Críticas:
"In a time when the term jihad has entered our contemporary political lexicon in a variety of simplifications, Cheikh Anta Babou provides a deeply researched analysis of the place of the Greater Jihad in the spiritual, intellectual, and political life of a major West African Sufi movement, the Muridiyya in Senegal. Babou takes seriously the Murids' own perspectives on their history and religious practices. He uses Wolof and Arabic sources as well as oral histories rarely used by academic historians and brings these internal sources into a conversation with external archival and interpretive sources." -- Richard Roberts, Professor of African History and Director, Center for African Studies, Stanford University "This important book offers a new interpretation of the Muridiyya of Senegal, the late-19th-century Sufi brotherhood founded by Cheikh Amadu Bamba Mbacke.... Babou tempers the insider's lived experience with the historian's balanced analysis." "Babou's study is particularly rewarding for its treatment of the founder's life and ideas, set against the background of the Mbakke family's history. The focus on education and tarbiyya offers an interpretation of the social action of the Murid order that is grounded in Sufi thought." "This book provides an inside perspective that contextualizes the rise of Bamba and is an important source for all interested in the history of this important Sufi order in Senegal." "In contrast to the conventional emphases on the political and economic dimensions of the order after its rise to prominence, Babou stresses the early years and Bamba's contributions to the `greater jihad' of non-violent religious effort."
Reseña del editor:
In Senegal, the Muridiyya, a large Islamic Sufi order, is the single most influential religious organization, including among its numbers the nation's president. Yet little is known of this sect in the West. Drawn from a wide variety of archival, oral, and iconographic sources in Arabic, French, and Wolof, Fighting the Greater Jihad offers an astute analysis of the founding and development of the order and a biographical study of its founder, Cheikh Amadu Bamba Mbacke.

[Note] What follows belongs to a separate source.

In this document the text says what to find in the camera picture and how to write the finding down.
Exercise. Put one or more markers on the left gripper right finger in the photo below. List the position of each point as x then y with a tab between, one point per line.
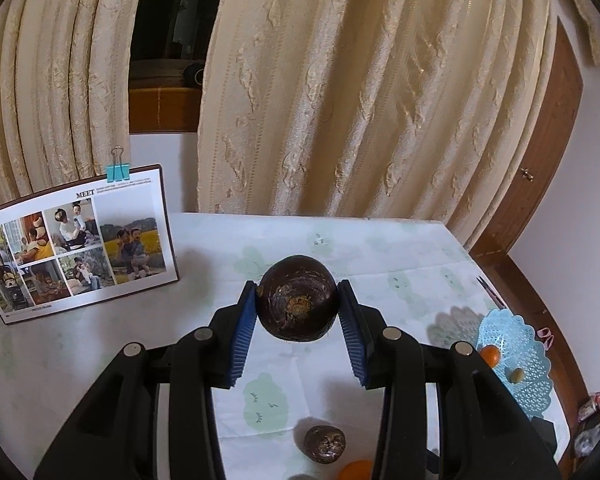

Cheikh Anta Babou explores the forging of Murid identity and pedagogy around the person and initiative of Amadu Bamba as well as the continuing reconstruction of this identity by more recent followers. He makes a compelling case for reexamining the history of Muslim institutions in Africa and elsewhere in order to appreciate believers' motivation and initiatives, especially religious culture and education, beyond the narrow confines of political collaboration and resistance. Fighting the Greater Jihad also reveals how religious power is built at the intersection of genealogy, knowledge, and spiritual force, and how this power in turn affected colonial policy. Fighting the Greater Jihad will dramatically alter the perspective from which anthropologists, historians, and political scientists study Muslim mystical orders.